Here's the last thing all children have to do. They have to Dream. They have to have their dreams and to aspire. And they do. But what do they aspire to now? A Nintendo game machine, getting to the next level. Or the shoes, or the basket ball cards. All these things that children often are obsessed about, and hassling their parents about, and causing domestic strife about, are getting dumped on them by advertisers. They still do, deep down, dream to climb up to there, walk across there, or swing round there. Most people in the world will say, "Don't do that. Don't do that, I'll buy you a packet of basket-ball cards if you don't do that! Here we're doing the exact opposite. We're saying, "Yes, do it, please do it!" That's the fourth thing. We're actually allowing people to dream, and we're making their dreams come true.
OK, finally, the story about my plumber. You see, where I live in Perth, I've got this house, with a garden, and a swimming pool which is now a pond where we've got frogs. Here's the shed where I keep all my gear. I needed a tap for the hosepipe in the garden. So I called this plumber, and he came in with his bag of tools, and I said I want it down there, on the outside wall. Anyway, he looked up, and there are all the unicycles hanging up, in the shed, and he said "Wow! Are you in show-business." I said "Yes, sort of, but is there enough water pressure to reach down here and get this tap going?" He said "Oh gee, I always wanted to be in show-business" "Yes", I said, "and I want a really strong tap, because I've got bad garden habits, and I tend to yank that hose, and I don't want it coming off." He said "I'm so jealous. I wish I could be in Show-business". I felt like saying "Get outa here and send me someone who really wants to be a plumber!"
I didn't book him again, but the next plumber I got was fantastic. He loved plumbing. He's got me down on my hand and knees, looking in that dirty little cupboard under the sink, enthusing about the new flange he has put on the u-bend. "Oh yes," I'd say, totally inspired, "What a u-bend, what a flange!"
That man's my plumber! He has accidentally or deliberately slipped into what I accidentally or deliberately slipped in to, that is 'The Designer Life'. I think most of you have the recipe already, (I know Dave Finnigan's got it),
"You know what you like, you know what you're good at, and that's all you do.." The phone never stops ringing. Everybody wants you. Because you're the one who likes what you do, you know what you like, and you're good at it.

So if you like it, and you're no good at it - don't touch it.
If you're good at it, but you don't like it - don't touch it.
Just think yourself blessed that you're not like most people out there, who don't like it, and they're no good at it. Yet that's what they do. It's so sad.
So you're the blessed ones. You're the angels. They say that poets are "the unacknowledged legislators of mankind"- but now there's us.
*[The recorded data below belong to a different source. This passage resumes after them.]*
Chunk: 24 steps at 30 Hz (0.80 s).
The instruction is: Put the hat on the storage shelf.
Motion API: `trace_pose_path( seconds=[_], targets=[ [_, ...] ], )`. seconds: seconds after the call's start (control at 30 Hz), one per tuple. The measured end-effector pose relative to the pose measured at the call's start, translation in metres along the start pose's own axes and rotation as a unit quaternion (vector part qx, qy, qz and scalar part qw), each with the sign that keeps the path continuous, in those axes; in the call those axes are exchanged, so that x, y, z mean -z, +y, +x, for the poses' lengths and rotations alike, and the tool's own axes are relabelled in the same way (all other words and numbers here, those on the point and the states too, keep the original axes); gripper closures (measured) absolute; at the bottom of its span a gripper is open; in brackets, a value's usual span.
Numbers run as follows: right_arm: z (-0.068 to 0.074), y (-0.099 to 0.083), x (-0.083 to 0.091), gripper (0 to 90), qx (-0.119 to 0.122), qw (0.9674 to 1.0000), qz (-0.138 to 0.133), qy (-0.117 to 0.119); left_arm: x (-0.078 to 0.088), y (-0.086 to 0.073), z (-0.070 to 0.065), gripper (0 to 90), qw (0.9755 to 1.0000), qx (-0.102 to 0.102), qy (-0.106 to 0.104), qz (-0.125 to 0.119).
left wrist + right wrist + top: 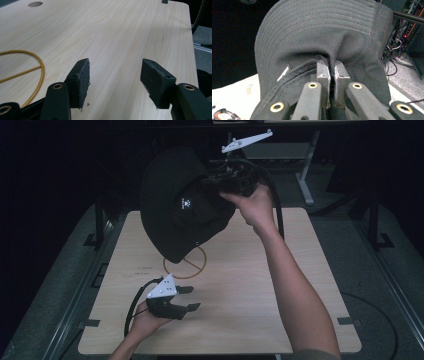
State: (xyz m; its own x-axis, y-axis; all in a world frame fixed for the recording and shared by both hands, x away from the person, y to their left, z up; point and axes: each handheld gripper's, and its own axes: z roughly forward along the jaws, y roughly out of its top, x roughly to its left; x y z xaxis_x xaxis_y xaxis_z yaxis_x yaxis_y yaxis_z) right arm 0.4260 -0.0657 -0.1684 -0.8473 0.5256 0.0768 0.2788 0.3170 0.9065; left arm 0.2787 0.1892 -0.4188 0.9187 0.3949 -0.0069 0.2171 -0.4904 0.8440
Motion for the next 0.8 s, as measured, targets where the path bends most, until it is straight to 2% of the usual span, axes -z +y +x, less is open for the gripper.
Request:
trace_pose_path(
  seconds=[0.43, 0.8],
  targets=[
    [-0.007, 0.01, -0.025, 85.4, -0.012, 0.9999, -0.002, 0.01, 0.0, 0.0, 0.001, 40.0, 1.0, 0.004, -0.002, -0.006],
    [-0.007, 0.02, -0.048, 85.4, -0.016, 0.9997, -0.002, 0.016, 0.0, 0.0, 0.0, 39.9, 1.0, 0.001, -0.005, -0.004]
  ],
)
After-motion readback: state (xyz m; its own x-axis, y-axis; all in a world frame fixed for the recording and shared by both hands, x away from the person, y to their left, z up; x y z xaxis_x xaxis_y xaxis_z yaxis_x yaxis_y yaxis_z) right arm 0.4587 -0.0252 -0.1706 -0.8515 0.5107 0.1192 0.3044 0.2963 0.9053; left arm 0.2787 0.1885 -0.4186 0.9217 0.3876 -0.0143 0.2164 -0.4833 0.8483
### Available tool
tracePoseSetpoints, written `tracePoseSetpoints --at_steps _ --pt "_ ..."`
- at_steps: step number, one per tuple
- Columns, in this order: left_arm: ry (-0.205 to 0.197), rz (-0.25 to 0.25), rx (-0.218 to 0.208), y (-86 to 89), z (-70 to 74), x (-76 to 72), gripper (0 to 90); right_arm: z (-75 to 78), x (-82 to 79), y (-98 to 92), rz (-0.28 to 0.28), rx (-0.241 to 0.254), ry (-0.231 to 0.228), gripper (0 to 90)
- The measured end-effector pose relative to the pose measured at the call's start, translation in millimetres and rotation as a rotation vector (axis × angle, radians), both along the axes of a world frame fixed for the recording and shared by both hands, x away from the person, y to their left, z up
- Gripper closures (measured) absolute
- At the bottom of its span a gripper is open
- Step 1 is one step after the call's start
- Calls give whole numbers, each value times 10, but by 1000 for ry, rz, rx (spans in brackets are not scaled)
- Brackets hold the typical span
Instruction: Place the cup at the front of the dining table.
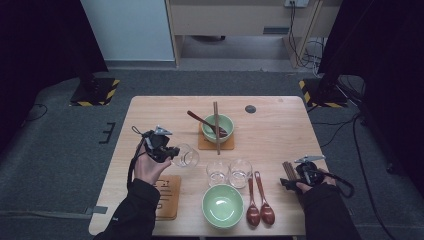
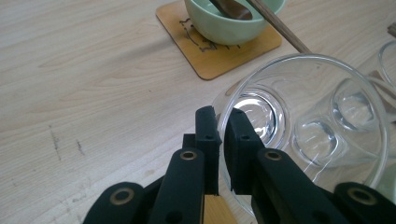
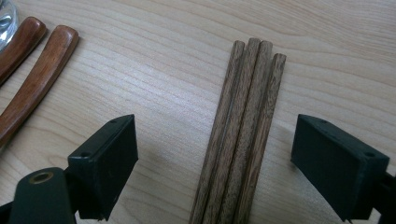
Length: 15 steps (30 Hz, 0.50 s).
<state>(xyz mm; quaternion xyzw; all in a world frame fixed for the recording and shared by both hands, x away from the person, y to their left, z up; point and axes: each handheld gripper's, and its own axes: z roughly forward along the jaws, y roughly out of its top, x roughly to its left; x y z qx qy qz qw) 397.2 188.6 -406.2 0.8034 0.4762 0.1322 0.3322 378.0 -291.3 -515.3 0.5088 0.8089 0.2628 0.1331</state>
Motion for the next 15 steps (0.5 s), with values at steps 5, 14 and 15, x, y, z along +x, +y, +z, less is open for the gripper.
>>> tracePoseSetpoints --at_steps 5,14,15 --pt "-25 24 -14 43 44 7 843 -6 1 0 3 -2 -2 146" --pt "-22 36 -5 65 53 51 843 -9 -9 1 -2 -3 2 146" --pt "-24 38 -5 68 55 60 844 -10 -8 1 -1 -4 1 146"
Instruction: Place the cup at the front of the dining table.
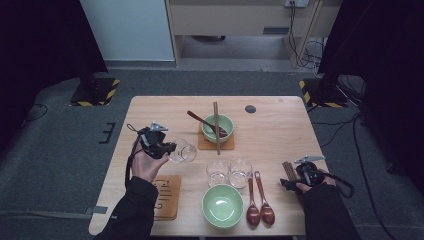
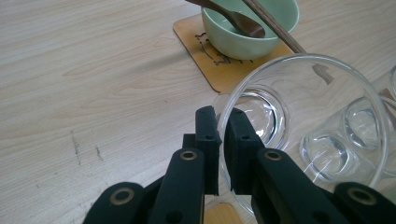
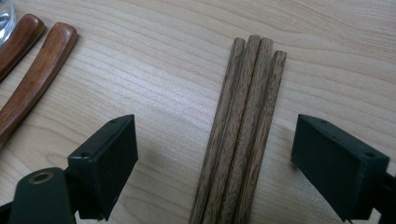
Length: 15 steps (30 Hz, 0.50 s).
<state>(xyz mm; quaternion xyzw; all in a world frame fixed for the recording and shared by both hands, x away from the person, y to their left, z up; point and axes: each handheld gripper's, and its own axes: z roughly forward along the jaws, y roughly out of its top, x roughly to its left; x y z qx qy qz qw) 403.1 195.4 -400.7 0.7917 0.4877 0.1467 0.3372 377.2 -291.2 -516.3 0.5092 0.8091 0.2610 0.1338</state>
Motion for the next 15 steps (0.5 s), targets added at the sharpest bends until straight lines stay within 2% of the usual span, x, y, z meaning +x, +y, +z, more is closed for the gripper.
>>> tracePoseSetpoints --at_steps 15 --pt "4 10 13 -26 -41 171 844 -8 5 -1 0 1 5 143"
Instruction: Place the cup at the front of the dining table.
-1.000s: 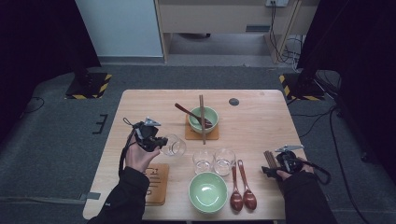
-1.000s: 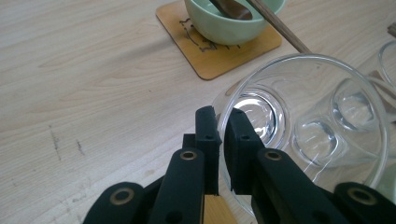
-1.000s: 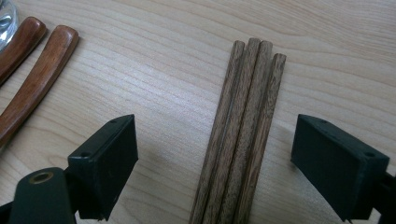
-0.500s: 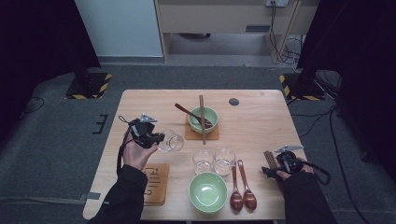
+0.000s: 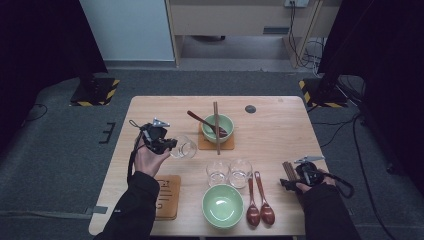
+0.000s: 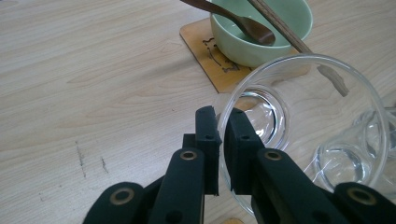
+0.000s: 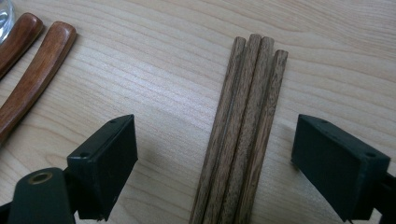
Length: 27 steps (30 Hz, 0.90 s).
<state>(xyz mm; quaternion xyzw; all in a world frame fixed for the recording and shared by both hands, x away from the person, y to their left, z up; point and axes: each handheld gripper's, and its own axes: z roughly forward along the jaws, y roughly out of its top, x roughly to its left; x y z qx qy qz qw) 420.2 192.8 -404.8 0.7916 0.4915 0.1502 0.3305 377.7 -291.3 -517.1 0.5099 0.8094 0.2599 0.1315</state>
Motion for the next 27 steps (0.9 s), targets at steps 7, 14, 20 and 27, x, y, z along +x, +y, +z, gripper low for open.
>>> tracePoseSetpoints --at_steps 7,14,20,27 --pt "10 15 1 17 -33 100 844 -2 2 -9 -2 -1 -5 143" --pt "17 36 12 49 -88 182 844 -3 4 -10 -2 -2 -4 143" --pt "18 49 11 50 -136 246 843 -3 4 -11 -1 -2 -4 143" --pt "16 70 2 55 -193 335 844 -1 3 -12 -3 1 -4 142"
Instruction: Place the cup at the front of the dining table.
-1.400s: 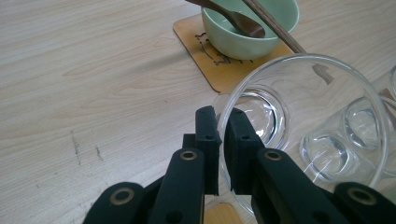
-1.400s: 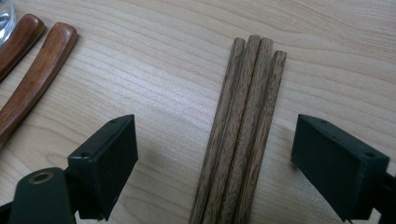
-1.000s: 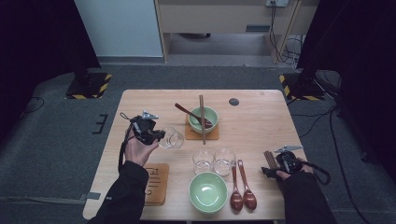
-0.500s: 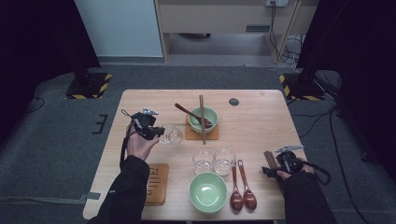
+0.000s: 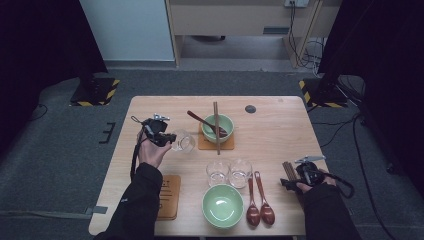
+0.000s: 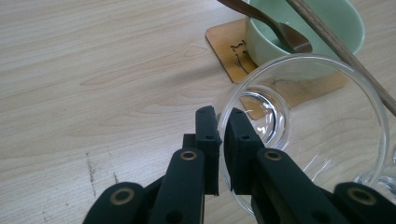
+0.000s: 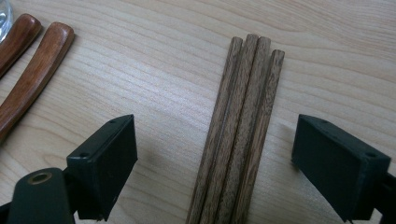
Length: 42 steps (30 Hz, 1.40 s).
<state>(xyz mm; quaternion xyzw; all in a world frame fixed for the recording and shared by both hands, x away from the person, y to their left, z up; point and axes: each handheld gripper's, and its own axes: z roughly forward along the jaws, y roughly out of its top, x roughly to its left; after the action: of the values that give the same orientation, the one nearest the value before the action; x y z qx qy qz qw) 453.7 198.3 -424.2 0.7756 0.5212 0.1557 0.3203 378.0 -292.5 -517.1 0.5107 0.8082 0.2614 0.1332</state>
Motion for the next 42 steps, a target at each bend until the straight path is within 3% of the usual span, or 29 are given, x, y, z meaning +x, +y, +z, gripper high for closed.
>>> tracePoseSetpoints --at_steps 26,42 --pt "91 41 37 -42 -271 231 844 0 0 -4 0 2 0 139" --pt "110 44 9 -57 -330 282 844 -13 4 2 4 -3 4 140"
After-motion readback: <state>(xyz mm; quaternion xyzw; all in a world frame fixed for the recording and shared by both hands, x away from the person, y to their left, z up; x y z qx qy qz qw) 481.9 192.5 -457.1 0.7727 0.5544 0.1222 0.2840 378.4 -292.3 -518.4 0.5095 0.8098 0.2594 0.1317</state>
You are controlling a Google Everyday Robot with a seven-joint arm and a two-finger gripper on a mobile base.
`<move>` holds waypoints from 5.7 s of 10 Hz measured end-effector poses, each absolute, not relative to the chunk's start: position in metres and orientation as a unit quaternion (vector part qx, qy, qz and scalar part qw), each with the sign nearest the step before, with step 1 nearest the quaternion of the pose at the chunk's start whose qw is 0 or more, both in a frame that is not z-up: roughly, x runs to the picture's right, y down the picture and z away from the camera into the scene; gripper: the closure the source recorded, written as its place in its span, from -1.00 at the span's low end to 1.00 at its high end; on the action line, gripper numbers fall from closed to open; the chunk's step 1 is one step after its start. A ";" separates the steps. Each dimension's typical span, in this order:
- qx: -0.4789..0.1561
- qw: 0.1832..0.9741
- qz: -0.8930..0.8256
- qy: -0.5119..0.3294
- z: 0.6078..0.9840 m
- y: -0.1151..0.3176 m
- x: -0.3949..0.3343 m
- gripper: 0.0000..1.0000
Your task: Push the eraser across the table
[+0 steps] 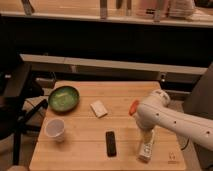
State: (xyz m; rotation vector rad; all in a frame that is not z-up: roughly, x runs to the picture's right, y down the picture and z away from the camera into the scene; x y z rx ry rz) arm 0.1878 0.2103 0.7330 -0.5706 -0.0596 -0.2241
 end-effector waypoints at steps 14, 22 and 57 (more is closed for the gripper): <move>-0.292 0.944 -0.140 -0.059 0.730 0.244 0.169 -0.57; -0.301 0.938 -0.153 -0.076 0.728 0.259 0.160 0.66; -0.319 0.887 -0.316 -0.105 0.786 0.274 -0.026 1.00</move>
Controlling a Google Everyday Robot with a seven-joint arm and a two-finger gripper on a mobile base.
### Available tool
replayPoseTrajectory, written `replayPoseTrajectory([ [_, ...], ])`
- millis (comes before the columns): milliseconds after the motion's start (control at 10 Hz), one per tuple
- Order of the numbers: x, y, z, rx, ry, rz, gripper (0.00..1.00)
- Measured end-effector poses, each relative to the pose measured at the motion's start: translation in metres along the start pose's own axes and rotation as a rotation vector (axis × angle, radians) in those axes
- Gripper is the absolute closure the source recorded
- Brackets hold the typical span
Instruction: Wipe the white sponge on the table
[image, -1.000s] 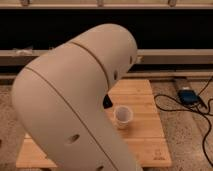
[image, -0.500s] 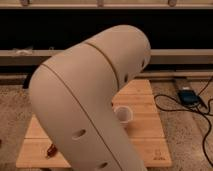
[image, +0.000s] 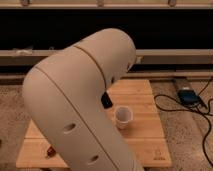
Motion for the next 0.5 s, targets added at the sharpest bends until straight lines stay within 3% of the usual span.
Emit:
replayPoseTrajectory([
  [200, 0.008, 0.008, 0.001, -0.026, 0.035, -0.044, 0.2],
  [500, 0.025, -0.004, -0.006, -0.064, 0.065, -0.101, 0.2],
])
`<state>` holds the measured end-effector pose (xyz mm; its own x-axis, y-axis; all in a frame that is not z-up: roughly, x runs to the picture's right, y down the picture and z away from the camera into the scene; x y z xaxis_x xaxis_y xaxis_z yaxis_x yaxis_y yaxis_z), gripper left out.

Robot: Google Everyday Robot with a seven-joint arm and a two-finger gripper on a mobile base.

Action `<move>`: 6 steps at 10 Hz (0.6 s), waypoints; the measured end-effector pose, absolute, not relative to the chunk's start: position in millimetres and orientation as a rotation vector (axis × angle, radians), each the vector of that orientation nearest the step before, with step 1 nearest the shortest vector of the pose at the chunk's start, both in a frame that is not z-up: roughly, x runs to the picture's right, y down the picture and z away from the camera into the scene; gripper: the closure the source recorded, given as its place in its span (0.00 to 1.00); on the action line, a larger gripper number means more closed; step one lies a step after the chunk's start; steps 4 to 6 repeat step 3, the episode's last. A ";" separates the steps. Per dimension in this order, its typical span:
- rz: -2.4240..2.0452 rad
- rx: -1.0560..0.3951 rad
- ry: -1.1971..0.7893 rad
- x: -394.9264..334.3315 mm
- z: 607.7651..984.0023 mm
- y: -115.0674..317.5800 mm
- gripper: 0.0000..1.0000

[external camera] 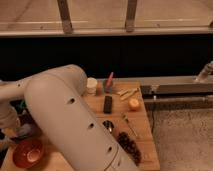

We've got the opportunities, and we've got the responsibilities. Yes, we can save the world. We can save the world by living the designer life, and by spreading the idea.
Some people say the Circus is the "Other", the mysterious, the weird stuff. That's what most people say about the Circus. Well, let them, they're jealous of everything they do. We won't tease them, we'll entertain them, and we'll make them feel better. Don't be intimidated by anything they say. They are so jealous of us.
We are astonishingly, incredibly lucky.